Richard Hancock, Responsable technique de la protection des données et spécialiste en sécurité
L’impact du règlement général sur la protection des données (RGPD) dans l’Union européenne
En 2017, la sécurité de l’information aura amorcé son plus gros virage de la décennie avec la question de la protection des données. Le règlement général européen sur la protection des données aura fait grincer bien des dents, pas uniquement dans le secteur, mais à tous les niveaux. Alors qu’à ce jour, je n’ai eu vent d’aucune publicité d’envergure dans le grand public sur ce changement de législation, le sujet passionne de nombreuses communautés « business ». À six mois seulement de son entrée en vigueur, chaque jour compte !
En 2018, nous devrions voir affluer des entreprises impatientes de mettre leurs affaires en ordre à l’approche du 25 mai — date au-delà de laquelle elles risquent de devoir rédiger un chèque à sept ou huit chiffres à l’ordre de l’organisme régulateur. La façon dont nos données sont collectées, stockées, traitées, manipulées et utilisées pour l’établissement de rapports ne sera plus jamais la même. Nous n’avons jamais eu autant de pouvoirs et de contrôle sur nos données personnelles qu’aujourd’hui.
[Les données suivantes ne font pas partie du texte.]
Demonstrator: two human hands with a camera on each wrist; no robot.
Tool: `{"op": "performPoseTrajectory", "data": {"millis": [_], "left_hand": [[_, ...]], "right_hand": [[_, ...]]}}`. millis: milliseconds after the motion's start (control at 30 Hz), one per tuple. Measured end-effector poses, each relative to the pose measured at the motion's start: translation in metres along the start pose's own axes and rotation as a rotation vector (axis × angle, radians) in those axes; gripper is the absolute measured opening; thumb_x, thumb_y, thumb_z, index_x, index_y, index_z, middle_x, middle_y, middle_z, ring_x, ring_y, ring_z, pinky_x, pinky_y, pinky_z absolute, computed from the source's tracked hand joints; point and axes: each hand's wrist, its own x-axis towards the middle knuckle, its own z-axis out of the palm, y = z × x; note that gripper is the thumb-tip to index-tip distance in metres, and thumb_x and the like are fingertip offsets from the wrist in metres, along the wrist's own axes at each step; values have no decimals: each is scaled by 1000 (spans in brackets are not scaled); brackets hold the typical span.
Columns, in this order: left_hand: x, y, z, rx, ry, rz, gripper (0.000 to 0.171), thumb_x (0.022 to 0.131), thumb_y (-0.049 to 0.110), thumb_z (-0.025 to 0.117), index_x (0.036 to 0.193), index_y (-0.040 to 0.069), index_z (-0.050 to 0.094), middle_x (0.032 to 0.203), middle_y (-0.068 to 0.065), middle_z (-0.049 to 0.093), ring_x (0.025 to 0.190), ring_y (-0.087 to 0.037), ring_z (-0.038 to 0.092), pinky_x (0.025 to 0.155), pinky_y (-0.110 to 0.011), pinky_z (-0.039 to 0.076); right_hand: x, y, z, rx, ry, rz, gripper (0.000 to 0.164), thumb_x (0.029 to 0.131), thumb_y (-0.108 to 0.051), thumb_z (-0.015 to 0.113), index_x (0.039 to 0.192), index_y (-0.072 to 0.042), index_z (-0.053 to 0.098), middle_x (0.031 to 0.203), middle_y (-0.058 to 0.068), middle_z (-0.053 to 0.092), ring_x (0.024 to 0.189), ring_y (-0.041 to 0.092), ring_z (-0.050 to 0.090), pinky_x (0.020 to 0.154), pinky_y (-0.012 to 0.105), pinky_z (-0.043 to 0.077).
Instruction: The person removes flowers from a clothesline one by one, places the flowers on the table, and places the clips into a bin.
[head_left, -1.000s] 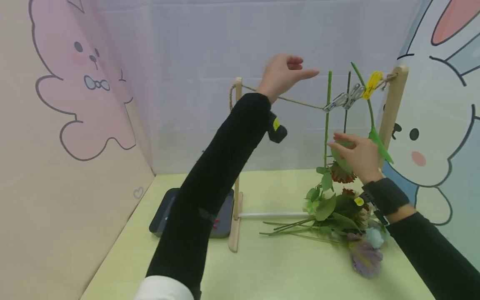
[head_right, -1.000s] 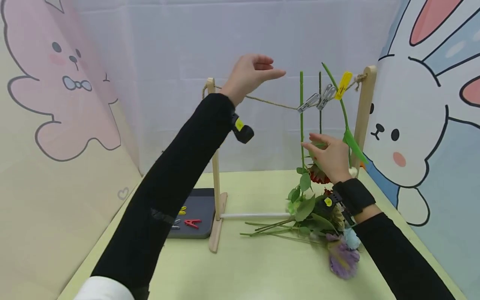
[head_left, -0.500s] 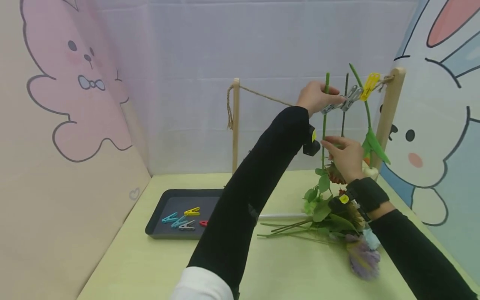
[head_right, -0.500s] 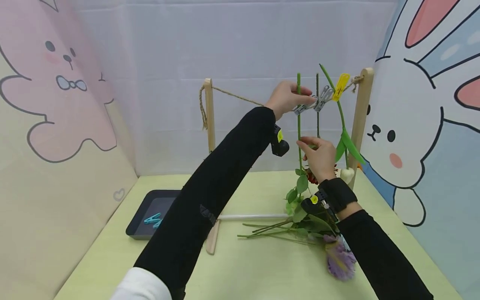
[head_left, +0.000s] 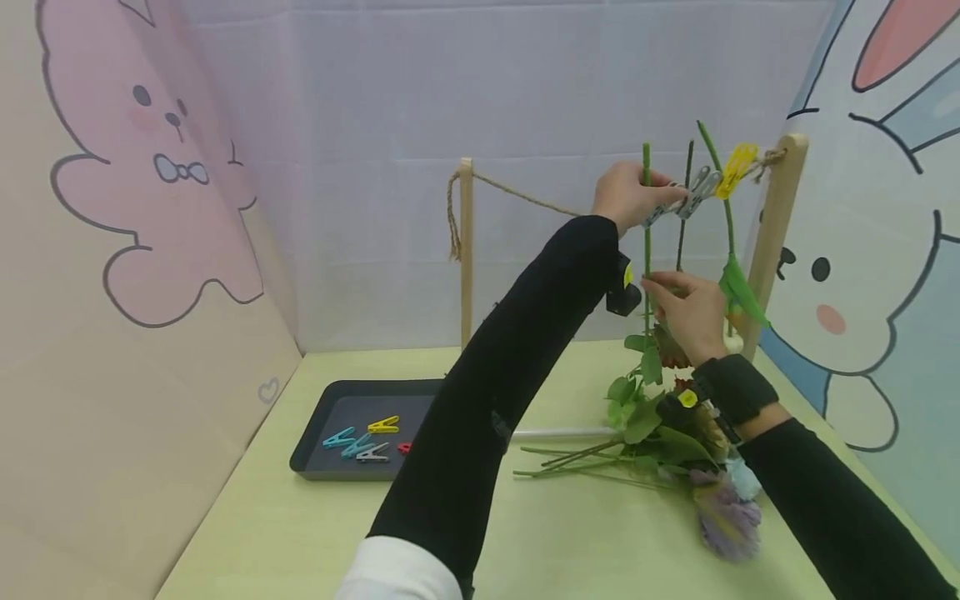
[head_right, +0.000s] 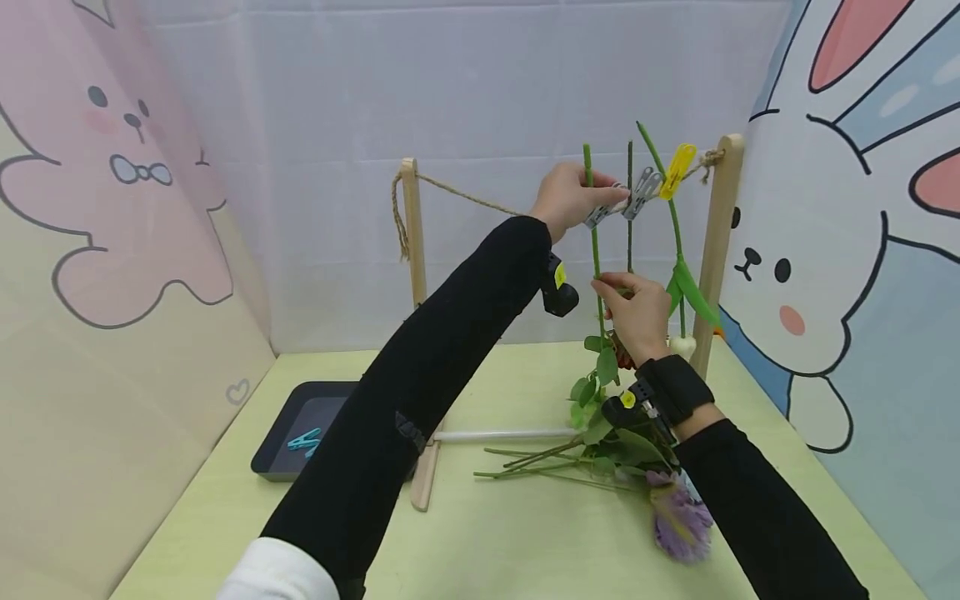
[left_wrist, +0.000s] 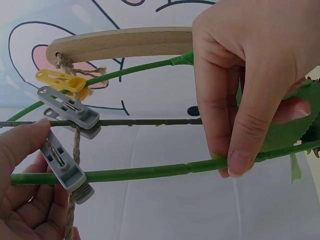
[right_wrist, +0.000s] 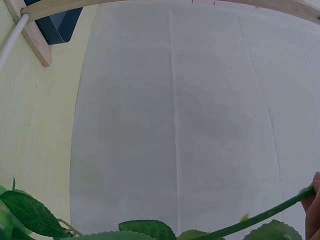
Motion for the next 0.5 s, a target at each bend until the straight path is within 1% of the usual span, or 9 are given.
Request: {"op": "performPoseTrajectory", "data": {"millis": [67,100,200,233,300,333,400,433,500], "left_hand": [[15,-11,8,-13,32,60,36,68,56,71,96,34,65,98,18,60,93,-2,55,88,-35,49],[-19,6,-6,-6,54,53,31,71,51,71,97,34,65,101,18,60,93,-2,55,88,-34,49],[-93,45,-39,-24,106,-12,24,83,38,65,104,26,68,108,11,62,101,-4,56,86,-16,46],[-115,56,-47,-47,132,-27,21,86,33,64,104,24,68,108,10,63,100,-4,56,84,-14,45],[-137,69,-58,-115,163,-43,20,87,30,63,104,21,69,109,10,63,100,-3,55,82,-11,44],[-140,69,-61,-156,169,-23,20,86,30,64,102,20,70,106,10,63,98,-3,55,80,-10,43],[-134,69,-63,-215,176,-16,22,84,31,66,102,20,70,108,8,63,99,-5,55,80,-12,44],[-111,58,-55,-260,172,17,24,80,38,68,99,25,70,105,12,63,96,-2,55,77,-15,44],[-55,37,-40,-312,149,48,29,74,45,71,100,31,68,107,18,61,98,1,54,81,-22,47]], "right_hand": [[1,-2,-1,1,7,-17,35,88,-31,62,108,-2,68,50,-21,51,46,9,52,38,21,32],[0,-3,-1,-1,4,-22,34,88,-30,62,108,-2,68,51,-22,51,46,9,52,37,21,32],[0,-6,-1,-19,-10,-25,30,91,-24,59,109,-1,67,50,-24,49,44,7,50,37,21,29],[-1,-6,-1,-30,-12,-24,29,91,-22,59,109,-1,67,50,-24,48,44,5,49,37,21,29],[-1,-6,0,-53,-17,-30,27,92,-19,57,109,0,67,50,-16,52,43,2,47,40,21,31],[-2,-6,0,-58,-15,-34,27,92,-20,57,108,0,67,49,-16,51,42,0,46,40,20,32],[-2,-6,1,-67,-3,-49,25,91,-18,57,105,1,68,49,-9,53,41,-2,45,43,18,34],[-3,-6,1,-73,1,-56,25,91,-18,58,104,1,68,49,-9,53,41,-1,45,45,17,35],[-4,-7,0,-71,5,-75,26,91,-18,58,102,3,68,47,-10,52,40,0,46,44,17,34]]}}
En matière de protection des données, l’Europe semble définir la tendance mondiale. Pour l’année 2018, les démarches d’harmonisation des législations nationales avec l’Union européenne devraient se multiplier. Je table sur la stabilisation du bouclier de protection de la vie privée et parie sur le soutien de l’administration américaine sur ce sujet. Je prévois une adoption massive de règles d’entreprises contraignantes visant à « libérer » les transferts de données des entreprises à l’intérieur de leurs frontières. À mon avis, le processus de ce type d’accréditation devrait être simplifié pour le rendre beaucoup plus accessible qu’aujourd’hui.